GOAL OF THE EXERCISE>
Transcribe the listing below only from the line with "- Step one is" up to and including the line with "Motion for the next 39".

========================================================================

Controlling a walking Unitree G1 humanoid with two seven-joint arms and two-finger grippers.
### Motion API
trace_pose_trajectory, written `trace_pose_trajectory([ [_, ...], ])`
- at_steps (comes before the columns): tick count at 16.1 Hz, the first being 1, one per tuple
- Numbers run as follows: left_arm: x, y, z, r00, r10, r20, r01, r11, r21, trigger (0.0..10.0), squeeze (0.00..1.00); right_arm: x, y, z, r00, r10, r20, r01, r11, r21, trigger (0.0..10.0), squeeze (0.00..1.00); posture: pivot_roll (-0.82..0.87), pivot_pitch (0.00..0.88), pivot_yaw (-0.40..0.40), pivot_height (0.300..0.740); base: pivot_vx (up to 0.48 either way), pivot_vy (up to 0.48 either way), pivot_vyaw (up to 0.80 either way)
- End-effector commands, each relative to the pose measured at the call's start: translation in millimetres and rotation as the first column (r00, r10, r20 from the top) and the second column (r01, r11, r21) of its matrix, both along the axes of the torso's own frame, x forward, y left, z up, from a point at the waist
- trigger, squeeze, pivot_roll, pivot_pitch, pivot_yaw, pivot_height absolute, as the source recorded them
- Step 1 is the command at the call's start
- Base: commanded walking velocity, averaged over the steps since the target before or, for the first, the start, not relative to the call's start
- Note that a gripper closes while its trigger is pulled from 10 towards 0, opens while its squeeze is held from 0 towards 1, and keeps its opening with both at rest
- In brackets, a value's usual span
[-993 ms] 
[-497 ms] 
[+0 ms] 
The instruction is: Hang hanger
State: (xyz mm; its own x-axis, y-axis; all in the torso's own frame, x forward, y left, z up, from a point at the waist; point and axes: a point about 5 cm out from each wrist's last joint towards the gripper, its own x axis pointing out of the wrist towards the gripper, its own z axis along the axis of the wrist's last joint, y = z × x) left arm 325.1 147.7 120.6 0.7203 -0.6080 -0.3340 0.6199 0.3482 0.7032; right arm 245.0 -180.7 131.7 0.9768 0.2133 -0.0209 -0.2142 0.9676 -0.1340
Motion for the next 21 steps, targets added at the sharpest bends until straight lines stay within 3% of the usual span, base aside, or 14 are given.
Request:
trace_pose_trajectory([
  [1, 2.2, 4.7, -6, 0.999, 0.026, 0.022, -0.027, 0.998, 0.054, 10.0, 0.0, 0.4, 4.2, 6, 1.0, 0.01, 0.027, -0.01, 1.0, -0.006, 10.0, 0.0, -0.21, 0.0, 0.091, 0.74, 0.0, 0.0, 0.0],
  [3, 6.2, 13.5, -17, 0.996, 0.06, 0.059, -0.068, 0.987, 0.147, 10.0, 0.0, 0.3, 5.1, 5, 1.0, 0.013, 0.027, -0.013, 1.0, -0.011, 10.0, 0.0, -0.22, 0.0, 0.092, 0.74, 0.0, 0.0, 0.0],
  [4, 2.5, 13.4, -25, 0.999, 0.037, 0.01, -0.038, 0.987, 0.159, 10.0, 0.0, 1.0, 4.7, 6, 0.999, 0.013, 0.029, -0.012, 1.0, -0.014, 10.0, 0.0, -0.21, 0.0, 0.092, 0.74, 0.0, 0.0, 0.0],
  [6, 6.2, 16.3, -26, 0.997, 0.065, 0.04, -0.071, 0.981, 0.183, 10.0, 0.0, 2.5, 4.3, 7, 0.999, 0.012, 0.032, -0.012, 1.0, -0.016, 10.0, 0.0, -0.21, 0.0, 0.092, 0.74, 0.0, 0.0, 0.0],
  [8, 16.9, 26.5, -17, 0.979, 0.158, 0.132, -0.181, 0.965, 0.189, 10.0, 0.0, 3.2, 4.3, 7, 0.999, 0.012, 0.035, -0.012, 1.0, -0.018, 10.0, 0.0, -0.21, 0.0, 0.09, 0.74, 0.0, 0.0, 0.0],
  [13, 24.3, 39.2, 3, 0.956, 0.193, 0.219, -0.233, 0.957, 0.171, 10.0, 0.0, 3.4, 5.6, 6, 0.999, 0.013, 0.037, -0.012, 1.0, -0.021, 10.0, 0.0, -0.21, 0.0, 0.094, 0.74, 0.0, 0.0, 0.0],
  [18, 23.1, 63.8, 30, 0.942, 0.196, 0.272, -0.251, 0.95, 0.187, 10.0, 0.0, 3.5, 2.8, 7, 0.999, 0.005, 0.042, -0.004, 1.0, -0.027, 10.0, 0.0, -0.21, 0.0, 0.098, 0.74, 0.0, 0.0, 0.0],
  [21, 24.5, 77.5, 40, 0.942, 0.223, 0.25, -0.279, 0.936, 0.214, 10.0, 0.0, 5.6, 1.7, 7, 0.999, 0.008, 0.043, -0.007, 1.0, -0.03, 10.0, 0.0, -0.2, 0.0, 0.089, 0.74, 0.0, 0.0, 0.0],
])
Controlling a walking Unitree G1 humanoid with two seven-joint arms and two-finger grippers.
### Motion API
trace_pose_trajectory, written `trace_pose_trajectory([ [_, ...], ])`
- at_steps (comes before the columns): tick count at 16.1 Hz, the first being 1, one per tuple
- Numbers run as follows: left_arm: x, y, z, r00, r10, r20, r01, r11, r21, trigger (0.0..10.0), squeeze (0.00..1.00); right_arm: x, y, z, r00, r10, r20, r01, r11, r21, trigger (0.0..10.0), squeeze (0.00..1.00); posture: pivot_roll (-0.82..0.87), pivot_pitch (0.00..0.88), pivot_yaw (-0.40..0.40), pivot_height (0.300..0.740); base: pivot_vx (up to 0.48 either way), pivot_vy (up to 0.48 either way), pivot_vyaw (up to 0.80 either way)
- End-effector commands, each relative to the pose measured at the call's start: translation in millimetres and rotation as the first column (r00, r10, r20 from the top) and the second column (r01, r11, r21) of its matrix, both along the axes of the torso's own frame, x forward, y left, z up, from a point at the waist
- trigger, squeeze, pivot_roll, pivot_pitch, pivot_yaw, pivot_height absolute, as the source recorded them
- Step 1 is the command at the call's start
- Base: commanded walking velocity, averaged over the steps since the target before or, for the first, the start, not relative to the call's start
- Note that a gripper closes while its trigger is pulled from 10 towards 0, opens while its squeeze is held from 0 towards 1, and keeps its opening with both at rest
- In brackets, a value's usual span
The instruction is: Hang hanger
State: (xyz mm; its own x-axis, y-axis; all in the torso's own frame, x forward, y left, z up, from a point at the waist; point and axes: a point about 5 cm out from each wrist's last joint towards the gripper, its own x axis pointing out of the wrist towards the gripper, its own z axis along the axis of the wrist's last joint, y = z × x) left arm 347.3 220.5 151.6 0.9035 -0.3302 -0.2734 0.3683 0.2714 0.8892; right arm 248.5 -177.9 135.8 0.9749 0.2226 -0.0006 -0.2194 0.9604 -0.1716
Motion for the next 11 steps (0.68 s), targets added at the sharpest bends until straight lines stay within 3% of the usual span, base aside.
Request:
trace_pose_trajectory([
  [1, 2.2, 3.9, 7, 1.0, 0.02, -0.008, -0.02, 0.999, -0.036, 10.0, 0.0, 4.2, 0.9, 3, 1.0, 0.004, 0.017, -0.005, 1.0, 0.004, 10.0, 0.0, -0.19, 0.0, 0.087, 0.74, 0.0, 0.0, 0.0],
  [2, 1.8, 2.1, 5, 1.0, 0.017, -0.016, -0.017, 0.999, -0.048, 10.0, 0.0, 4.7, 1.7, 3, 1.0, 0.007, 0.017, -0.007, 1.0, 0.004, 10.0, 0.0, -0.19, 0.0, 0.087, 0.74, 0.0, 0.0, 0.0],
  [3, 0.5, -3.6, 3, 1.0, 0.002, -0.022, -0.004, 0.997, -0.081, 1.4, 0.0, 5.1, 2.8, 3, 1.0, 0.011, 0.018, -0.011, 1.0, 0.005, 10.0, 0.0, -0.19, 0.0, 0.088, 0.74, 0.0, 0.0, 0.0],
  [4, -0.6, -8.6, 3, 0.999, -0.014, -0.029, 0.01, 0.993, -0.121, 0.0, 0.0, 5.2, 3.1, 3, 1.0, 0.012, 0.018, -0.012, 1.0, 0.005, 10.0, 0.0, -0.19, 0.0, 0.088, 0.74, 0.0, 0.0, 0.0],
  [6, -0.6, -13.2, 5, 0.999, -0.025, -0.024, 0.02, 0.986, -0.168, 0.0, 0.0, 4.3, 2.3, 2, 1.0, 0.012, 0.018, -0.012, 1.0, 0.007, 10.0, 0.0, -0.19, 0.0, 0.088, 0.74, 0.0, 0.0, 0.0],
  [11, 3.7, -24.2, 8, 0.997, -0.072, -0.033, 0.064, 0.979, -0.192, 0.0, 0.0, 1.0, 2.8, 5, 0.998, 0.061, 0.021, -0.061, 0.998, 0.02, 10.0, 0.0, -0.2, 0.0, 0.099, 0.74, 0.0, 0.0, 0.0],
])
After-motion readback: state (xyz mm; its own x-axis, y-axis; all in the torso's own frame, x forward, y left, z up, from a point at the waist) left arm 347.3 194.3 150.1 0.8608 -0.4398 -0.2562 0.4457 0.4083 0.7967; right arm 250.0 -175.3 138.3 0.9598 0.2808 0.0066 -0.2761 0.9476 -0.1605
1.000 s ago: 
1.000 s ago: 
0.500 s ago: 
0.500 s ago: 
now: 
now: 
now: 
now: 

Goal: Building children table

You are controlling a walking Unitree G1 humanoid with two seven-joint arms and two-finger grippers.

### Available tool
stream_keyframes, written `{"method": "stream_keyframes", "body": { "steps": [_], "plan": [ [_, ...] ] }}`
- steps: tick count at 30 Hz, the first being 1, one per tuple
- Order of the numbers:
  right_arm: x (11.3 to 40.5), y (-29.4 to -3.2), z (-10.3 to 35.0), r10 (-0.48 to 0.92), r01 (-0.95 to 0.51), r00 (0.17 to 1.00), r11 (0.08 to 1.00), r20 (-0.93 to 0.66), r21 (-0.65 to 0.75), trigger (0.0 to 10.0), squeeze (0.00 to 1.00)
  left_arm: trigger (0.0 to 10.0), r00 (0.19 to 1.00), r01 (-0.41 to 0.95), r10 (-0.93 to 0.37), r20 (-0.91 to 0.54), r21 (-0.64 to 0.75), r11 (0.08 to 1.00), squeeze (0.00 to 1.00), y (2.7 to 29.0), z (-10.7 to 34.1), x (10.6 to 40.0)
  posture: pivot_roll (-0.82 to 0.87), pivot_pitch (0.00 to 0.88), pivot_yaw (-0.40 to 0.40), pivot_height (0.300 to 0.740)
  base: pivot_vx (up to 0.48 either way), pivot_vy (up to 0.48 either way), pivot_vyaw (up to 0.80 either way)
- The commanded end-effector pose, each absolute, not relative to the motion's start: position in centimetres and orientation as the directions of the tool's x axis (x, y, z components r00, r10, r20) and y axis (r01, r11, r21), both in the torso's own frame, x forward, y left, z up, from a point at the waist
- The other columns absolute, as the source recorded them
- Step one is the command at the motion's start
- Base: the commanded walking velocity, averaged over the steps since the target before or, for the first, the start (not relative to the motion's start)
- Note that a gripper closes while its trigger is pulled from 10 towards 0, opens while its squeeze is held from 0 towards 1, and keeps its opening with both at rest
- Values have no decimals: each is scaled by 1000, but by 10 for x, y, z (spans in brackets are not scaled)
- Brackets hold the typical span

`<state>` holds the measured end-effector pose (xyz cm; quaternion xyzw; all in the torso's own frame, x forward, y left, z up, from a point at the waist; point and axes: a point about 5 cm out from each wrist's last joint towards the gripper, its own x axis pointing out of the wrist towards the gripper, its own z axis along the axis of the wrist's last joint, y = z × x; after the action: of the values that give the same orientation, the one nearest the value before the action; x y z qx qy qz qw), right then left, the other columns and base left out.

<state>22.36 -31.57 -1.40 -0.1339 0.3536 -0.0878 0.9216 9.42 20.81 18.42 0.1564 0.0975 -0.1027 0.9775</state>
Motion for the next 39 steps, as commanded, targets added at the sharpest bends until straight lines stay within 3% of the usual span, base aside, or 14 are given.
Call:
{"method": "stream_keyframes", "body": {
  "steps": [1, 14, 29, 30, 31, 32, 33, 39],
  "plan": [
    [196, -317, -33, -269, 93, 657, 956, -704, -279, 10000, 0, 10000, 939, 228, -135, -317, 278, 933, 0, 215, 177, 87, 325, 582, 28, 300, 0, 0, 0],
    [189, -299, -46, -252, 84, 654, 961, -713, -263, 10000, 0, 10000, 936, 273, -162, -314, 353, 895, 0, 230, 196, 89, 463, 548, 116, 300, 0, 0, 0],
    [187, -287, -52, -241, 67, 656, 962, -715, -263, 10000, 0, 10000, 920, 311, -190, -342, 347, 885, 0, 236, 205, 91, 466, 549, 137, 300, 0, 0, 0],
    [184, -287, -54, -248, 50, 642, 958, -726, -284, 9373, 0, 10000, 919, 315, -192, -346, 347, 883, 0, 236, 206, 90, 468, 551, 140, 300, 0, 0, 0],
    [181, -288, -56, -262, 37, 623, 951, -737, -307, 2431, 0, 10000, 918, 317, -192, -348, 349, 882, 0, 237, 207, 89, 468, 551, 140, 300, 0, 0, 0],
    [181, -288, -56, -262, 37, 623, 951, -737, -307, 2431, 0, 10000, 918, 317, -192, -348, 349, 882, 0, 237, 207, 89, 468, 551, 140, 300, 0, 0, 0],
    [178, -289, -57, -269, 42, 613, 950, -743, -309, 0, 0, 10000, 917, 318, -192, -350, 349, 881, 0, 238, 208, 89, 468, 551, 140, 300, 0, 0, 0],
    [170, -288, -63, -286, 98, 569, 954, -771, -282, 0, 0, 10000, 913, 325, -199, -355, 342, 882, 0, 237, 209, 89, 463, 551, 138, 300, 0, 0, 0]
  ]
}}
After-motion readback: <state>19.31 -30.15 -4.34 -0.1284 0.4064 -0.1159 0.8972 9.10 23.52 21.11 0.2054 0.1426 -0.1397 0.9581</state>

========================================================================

TASK RESPONSE>
- Step one is the command at the motion's start
- Base: the commanded walking velocity, averaged over the steps since the target before or, for the first, the start (not relative to the motion's start)
- Note that a gripper closes while its trigger is pulled from 10 towards 0, opens while its squeeze is held from 0 towards 1, and keeps its opening with both at rest
- Values have no decimals: each is scaled by 1000, but by 10 for x, y, z (spans in brackets are not scaled)
- Brackets hold the typical span

`<state>` holds the measured end-effector pose (xyz cm; quaternion xyzw; all in the torso's own frame, x forward, y left, z up, from a point at the waist; point and axes: a point about 5 cm out from each wrist's last joint towards the gripper, its own x axis pointing out of the wrist towards the gripper, its own z axis along the axis of the wrist's last joint, y = z × x; after the action: of the values that give the same orientation, the one nearest the value before the action; x y z qx qy qz qw), right then left, the other columns and base left out.

<state>22.36 -31.57 -1.40 -0.1339 0.3536 -0.0878 0.9216 9.42 20.81 18.42 0.1564 0.0975 -0.1027 0.9775</state>
Motion for the next 39 steps, as commanded, targets added at the sharpest bends until straight lines stay within 3% of the usual span, base aside, or 14 are given.

This answer requires nothing else.